## Exercise details
Pull every line of the entries that has the word "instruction".

## Input data
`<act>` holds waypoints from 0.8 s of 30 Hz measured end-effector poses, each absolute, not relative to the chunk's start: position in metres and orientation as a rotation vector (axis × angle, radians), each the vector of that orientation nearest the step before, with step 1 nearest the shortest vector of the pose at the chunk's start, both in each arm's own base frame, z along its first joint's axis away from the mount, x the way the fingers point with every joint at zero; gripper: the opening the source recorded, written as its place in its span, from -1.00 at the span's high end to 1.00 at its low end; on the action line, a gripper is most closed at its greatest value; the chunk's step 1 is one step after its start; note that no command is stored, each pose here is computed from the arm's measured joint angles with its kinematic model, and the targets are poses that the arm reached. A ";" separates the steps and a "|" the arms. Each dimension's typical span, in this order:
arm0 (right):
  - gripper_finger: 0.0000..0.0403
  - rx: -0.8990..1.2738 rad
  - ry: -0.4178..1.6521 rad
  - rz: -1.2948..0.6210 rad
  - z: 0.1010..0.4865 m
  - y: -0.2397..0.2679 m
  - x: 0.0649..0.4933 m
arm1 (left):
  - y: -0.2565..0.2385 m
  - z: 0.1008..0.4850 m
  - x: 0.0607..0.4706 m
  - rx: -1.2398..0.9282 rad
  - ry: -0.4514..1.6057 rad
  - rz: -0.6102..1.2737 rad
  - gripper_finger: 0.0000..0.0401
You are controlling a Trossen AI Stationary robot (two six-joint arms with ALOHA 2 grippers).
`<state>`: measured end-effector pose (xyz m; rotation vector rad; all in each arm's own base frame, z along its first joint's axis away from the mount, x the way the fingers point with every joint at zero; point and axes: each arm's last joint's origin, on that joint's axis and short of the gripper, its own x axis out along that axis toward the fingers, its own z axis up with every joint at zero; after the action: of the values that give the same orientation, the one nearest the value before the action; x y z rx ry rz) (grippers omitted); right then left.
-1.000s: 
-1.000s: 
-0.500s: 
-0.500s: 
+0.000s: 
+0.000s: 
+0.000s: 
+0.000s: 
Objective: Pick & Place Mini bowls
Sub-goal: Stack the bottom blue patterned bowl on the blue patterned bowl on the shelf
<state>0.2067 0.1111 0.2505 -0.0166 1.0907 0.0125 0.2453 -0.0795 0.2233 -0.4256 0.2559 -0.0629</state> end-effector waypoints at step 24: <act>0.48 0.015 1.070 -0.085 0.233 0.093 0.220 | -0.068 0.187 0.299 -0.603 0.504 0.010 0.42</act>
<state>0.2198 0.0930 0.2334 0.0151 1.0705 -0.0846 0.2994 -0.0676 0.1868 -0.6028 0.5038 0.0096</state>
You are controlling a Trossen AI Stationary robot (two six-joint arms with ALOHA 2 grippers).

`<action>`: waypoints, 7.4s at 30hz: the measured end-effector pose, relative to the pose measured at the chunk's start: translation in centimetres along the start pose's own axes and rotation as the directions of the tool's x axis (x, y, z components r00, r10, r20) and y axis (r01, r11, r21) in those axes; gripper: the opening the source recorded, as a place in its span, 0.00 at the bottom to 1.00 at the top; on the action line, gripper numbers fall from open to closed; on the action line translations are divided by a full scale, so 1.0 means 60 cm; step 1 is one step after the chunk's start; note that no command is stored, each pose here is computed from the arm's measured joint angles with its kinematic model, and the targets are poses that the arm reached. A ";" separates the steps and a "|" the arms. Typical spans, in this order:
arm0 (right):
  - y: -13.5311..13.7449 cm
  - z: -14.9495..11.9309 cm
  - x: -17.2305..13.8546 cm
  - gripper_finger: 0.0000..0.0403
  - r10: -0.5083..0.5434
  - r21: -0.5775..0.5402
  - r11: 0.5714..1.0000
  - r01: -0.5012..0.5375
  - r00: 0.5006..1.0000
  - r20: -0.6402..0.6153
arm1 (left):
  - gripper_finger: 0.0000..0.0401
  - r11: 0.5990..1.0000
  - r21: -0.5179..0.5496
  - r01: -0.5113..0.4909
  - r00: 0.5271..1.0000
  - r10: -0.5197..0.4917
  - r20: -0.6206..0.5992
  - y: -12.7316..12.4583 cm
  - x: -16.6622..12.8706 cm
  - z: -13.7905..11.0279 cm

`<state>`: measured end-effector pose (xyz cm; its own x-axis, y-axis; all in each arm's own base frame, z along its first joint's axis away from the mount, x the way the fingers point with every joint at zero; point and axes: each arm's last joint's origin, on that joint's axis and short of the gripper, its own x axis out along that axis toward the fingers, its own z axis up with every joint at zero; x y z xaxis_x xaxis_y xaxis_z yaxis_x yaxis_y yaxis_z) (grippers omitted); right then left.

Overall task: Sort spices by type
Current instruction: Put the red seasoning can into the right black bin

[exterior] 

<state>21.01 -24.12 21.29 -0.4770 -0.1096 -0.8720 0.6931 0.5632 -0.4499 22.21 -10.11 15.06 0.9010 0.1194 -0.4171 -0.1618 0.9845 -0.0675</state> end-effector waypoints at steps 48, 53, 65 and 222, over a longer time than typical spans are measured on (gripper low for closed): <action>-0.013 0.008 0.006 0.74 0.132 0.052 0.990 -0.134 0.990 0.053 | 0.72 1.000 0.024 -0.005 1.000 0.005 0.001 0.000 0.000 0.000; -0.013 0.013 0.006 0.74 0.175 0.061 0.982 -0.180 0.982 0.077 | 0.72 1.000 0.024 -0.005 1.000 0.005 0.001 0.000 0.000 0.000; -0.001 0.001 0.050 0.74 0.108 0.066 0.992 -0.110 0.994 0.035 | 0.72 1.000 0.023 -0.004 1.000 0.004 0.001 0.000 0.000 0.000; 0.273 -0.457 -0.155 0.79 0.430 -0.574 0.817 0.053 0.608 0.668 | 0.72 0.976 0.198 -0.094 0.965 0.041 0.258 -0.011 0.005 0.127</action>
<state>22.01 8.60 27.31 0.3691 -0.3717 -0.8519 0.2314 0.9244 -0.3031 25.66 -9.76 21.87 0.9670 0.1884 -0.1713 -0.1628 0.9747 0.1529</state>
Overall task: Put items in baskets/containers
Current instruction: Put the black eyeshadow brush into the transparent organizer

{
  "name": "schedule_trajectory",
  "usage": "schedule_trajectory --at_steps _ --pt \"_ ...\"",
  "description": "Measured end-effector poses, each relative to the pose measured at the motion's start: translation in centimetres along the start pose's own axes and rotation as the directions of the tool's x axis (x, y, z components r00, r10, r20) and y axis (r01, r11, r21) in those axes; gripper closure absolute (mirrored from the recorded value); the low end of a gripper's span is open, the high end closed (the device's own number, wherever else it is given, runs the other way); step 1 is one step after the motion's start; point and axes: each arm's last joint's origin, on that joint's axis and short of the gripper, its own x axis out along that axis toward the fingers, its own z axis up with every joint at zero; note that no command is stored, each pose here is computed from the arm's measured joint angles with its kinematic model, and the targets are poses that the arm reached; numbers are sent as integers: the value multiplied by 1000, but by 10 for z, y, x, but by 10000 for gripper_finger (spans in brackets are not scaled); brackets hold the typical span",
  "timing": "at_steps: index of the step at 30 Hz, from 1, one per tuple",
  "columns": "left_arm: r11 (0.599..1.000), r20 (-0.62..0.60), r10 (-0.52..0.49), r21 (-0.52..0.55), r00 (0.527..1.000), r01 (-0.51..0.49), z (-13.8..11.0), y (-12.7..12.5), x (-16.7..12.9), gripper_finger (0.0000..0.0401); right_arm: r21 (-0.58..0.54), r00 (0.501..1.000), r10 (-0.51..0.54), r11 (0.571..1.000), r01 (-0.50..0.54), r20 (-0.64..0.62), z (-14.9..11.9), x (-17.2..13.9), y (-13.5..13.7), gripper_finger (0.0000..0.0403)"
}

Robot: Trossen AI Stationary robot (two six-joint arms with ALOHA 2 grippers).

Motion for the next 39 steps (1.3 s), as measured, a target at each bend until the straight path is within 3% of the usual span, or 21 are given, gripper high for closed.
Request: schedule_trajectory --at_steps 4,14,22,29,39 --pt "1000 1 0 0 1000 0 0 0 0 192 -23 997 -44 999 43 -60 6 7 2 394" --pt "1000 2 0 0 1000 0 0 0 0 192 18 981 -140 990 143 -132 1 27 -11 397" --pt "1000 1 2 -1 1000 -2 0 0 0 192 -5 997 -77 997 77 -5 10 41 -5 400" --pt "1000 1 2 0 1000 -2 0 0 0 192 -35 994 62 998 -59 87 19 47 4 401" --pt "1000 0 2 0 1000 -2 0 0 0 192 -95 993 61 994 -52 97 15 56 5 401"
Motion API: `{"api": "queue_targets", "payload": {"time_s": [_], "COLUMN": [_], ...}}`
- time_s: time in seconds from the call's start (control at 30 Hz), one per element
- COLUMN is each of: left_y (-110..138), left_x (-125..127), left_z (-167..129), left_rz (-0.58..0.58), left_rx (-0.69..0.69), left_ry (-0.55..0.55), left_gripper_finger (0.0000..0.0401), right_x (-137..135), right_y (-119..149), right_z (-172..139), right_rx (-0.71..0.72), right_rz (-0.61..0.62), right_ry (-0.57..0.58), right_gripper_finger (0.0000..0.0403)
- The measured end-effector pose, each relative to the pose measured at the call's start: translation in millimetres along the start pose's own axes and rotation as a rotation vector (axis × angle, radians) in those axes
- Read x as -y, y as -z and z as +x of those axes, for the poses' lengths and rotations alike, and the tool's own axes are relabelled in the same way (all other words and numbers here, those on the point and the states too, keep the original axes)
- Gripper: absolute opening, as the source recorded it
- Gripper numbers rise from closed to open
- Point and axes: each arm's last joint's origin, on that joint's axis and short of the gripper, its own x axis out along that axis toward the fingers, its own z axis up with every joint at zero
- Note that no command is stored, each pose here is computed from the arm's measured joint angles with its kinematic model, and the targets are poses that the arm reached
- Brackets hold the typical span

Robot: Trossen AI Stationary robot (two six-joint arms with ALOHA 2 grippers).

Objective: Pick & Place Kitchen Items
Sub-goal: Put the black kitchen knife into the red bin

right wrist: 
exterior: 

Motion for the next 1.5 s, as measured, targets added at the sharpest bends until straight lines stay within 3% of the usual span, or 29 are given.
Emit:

## Exercise answer
Current instruction: Put the red seasoning can into the right black bin
Current instruction: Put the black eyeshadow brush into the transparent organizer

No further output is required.